O fim da crise, entretanto, ainda parece distante. O presidente do Fed (banco central dos EUA), Alan Greenspan, foi claro: ao anunciar a decisão-surpresa, disse que a intranquilidade com o sistema financeiro norte-americano era uma causa fundamental da redução nos juros e, mais importante, na taxa de redesconto (custo de empréstimos de emergência para instituições financeiras em dificuldades). Essa taxa permanecia imóvel desde janeiro de 1996.
Conclusão: a redução emergencial reflete a preocupação das autoridades dos EUA com a saúde do sistema financeiro doméstico. Para os mais conservadores, este é um sinal de que o pânico do mercado finalmente atingiu o "templo" (como também é conhecido o banco central norte-americano).

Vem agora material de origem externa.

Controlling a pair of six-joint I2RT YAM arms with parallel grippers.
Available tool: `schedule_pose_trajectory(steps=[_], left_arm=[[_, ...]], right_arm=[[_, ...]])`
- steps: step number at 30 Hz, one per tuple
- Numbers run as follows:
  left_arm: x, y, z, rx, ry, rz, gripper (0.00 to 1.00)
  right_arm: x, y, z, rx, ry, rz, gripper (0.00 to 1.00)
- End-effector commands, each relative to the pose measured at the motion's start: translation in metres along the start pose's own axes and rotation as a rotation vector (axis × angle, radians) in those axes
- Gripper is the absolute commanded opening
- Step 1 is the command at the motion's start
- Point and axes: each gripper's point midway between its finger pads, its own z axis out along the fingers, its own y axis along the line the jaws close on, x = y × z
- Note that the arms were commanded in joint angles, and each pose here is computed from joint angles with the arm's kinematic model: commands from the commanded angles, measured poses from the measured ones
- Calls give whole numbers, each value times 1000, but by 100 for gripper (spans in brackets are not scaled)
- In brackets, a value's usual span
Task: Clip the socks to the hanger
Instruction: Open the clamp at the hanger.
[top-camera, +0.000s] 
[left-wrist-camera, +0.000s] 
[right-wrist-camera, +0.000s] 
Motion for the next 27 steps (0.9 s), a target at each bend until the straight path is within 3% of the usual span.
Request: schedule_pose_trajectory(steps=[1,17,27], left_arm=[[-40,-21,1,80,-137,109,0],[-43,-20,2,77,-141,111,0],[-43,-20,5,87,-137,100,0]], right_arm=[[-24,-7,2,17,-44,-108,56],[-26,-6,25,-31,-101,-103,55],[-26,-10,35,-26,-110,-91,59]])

Coincidentemente, talvez, um dia antes de o Fed anunciar o corte nos juros foi publicado um detalhado estudo sobre a saúde financeira dos EUA pela agência de avaliação de riscos Moody"s Investors Service ("Financial Sector Debt Surge Raises Questions", de John Lonski, economista-sênior). O relatório pode ser lido no site da agência na Internet (www.moodys.com).
O cenário não é catastrófico, mas muito preocupante quando se compara o estouro da bolha especulativa ocorrido no final dos anos 80 com o atual.
Naquela época, houve uma corrida especulativa usando empréstimos que foram canalizados em larga medida para operações no mercado imobiliário, para compra de empresas e de outros ativos não-financeiros. Ou seja, havia ainda uma ligação mais direta com alguma coisa do mundo real.
Agora, predomina a "alavancagem" (uso de crédito nos bancos para gerar novas oportunidades de captação de recursos financeiros). A bolha está mais profundamente amparada em operações entre as próprias instituições financeiras.
No final dos 80, a crise produziu um excesso de oferta no lado real da economia. Agora, o castelo de cartas está armado em grande estilo no interior dos circuitos financeiros. O exemplo dessa alavancagem recente é o episódio do Long-Term Capital Management: com apenas US$ 4 bilhões, a turma do Nobel de economia alavancou operações penduradas em US$ 116 bilhões de dívidas.
A dívida do setor financeiro privado cresceu, ao longo de 15 anos, a uma velocidade mais que o dobro da taxa de crescimento da economia. A taxa média, anualizada, de crescimento de instrumentos de crédito lastreados em títulos financeiros foi de estonteantes 21,2%.
É uma formidável bolha especulativa, um castelo de cartas cujo desmonte mal começou. A redução dos juros, nesse contexto, serve menos para prolongar a euforia (reação inicial dos mercados) e mais para facilitar, barateando, a reestruturação patrimonial das instituições financeiras.
O relatório da Moody"s chama a atenção para o aperto de crédito que se abate sobre as empresas norte-americanas, na medida em que os investidores adotam uma postura aterrorizada diante de qualquer risco.
Mas desde o início do século 20 os economistas que leram a obra de Keynes sabem que redução de juros e superação da aversão ao risco nem sempre andam juntos. Em situações de crise, os juros caem e os investimentos não se recuperam.
O economista argentino Guillermo Calvo, que antecipou a crise mexicana de 1994, declarou, por exemplo, na última sexta-feira que o efeito positivo sobre as Bolsas da queda nos juros é secundário.
Vive-se agora uma crise de crédito e não apenas flutuações de preços nos mercados de capitais.
Nessa crise, a redução de juros ajuda e é necessária, mas pode não ser suficiente.